*What is being asked*: Going through the records that follow, please count the lines with "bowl" in them and give only the count.

[Records from a dataset]
-=-=-=-=-

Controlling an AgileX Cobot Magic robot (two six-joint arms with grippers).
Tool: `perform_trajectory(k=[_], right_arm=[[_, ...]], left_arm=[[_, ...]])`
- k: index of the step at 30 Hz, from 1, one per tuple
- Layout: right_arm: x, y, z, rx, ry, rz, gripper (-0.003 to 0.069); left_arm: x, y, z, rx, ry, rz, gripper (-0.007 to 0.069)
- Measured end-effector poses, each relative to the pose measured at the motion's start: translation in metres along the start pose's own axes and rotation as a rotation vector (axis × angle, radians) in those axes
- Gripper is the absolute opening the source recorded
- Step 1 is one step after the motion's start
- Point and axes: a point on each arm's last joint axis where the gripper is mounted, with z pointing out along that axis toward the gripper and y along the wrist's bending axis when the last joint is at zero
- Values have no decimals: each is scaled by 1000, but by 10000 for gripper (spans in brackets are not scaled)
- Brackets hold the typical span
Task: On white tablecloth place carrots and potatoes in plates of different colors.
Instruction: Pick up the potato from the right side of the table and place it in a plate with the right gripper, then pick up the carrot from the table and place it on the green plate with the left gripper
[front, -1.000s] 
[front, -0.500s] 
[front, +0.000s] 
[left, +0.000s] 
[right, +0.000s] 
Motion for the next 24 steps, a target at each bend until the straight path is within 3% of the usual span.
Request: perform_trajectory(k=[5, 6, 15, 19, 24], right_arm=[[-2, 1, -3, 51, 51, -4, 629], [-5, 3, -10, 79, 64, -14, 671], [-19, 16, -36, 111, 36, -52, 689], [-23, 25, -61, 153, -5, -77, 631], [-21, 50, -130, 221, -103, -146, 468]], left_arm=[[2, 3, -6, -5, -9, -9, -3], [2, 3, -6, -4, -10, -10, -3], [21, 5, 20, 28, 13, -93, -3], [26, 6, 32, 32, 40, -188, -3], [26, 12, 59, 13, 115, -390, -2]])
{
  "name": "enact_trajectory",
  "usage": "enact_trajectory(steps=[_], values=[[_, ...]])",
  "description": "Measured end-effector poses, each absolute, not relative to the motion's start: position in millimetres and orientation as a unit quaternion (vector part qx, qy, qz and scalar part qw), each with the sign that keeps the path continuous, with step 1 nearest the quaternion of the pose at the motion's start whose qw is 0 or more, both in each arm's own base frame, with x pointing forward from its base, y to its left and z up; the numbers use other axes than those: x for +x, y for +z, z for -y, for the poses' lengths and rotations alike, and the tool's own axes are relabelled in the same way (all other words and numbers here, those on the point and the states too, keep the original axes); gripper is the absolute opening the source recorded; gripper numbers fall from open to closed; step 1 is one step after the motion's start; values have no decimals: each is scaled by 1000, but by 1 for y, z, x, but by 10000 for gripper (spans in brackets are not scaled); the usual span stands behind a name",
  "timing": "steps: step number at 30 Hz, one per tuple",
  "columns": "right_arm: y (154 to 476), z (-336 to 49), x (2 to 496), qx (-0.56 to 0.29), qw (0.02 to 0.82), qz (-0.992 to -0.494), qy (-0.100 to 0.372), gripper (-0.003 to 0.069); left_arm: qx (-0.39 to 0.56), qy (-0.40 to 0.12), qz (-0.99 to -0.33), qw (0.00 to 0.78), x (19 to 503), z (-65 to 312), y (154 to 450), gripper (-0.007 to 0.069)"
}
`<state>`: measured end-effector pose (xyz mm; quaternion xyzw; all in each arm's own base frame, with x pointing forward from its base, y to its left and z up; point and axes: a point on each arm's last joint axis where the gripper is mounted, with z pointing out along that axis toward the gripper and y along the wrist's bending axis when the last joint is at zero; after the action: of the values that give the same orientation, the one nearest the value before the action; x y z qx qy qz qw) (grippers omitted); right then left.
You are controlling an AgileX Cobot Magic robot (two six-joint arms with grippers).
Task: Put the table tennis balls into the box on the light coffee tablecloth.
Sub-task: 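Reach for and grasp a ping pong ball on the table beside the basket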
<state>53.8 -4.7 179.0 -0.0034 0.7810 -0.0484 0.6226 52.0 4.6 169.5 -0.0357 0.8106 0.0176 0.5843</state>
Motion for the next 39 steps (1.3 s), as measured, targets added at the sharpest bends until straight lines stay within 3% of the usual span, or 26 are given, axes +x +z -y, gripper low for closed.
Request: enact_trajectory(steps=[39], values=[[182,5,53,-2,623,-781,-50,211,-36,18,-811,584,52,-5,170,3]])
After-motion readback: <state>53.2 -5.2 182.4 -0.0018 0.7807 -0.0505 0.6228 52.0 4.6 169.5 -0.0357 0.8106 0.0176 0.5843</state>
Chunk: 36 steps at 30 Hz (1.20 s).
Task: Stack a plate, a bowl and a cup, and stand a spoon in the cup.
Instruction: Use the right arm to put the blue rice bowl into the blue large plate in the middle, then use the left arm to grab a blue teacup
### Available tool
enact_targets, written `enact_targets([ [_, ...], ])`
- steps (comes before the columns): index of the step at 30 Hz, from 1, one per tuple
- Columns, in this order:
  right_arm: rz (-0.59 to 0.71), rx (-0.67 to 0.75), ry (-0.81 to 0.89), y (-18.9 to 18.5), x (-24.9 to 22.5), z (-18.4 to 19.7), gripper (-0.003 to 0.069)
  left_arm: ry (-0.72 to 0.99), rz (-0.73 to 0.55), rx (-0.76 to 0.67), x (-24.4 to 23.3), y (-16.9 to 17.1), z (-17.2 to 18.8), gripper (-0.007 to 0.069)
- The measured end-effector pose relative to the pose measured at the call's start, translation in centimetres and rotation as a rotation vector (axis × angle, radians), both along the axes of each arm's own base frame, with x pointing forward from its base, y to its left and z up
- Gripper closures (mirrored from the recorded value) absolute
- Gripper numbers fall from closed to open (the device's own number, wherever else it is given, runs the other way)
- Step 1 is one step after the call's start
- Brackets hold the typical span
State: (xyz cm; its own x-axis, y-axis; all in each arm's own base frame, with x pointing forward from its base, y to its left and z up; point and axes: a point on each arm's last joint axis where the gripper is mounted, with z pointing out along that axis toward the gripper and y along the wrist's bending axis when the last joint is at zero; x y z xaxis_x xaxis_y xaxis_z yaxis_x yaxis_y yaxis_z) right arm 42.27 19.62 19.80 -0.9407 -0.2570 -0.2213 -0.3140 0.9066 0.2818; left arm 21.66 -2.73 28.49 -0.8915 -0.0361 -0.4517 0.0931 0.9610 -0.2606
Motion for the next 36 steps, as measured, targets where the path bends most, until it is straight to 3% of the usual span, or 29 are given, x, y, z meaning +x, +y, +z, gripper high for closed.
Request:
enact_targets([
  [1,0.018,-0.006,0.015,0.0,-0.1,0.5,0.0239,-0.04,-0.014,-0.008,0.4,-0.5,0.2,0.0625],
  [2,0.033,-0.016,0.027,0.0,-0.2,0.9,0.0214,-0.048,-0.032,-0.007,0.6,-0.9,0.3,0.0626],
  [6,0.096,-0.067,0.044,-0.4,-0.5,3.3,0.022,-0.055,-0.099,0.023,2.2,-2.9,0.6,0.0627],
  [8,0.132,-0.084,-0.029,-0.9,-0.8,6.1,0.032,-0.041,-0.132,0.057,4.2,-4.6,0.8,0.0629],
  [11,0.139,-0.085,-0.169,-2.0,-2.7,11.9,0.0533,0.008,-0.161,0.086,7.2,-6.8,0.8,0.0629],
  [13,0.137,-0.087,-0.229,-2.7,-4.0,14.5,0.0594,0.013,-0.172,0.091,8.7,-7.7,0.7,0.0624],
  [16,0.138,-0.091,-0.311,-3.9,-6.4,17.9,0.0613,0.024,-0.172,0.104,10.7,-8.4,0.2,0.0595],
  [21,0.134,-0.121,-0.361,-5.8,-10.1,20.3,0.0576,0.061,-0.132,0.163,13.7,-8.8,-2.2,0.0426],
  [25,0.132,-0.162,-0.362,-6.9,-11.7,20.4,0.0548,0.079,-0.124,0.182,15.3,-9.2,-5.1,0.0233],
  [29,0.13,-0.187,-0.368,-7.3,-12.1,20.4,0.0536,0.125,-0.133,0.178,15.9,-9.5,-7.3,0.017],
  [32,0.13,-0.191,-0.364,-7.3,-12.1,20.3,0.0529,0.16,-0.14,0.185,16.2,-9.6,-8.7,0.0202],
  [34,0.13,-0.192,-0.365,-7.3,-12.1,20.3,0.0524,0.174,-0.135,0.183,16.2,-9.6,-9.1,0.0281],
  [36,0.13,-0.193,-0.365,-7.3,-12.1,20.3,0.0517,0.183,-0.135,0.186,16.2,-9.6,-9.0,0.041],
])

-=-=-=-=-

*Reply*: 2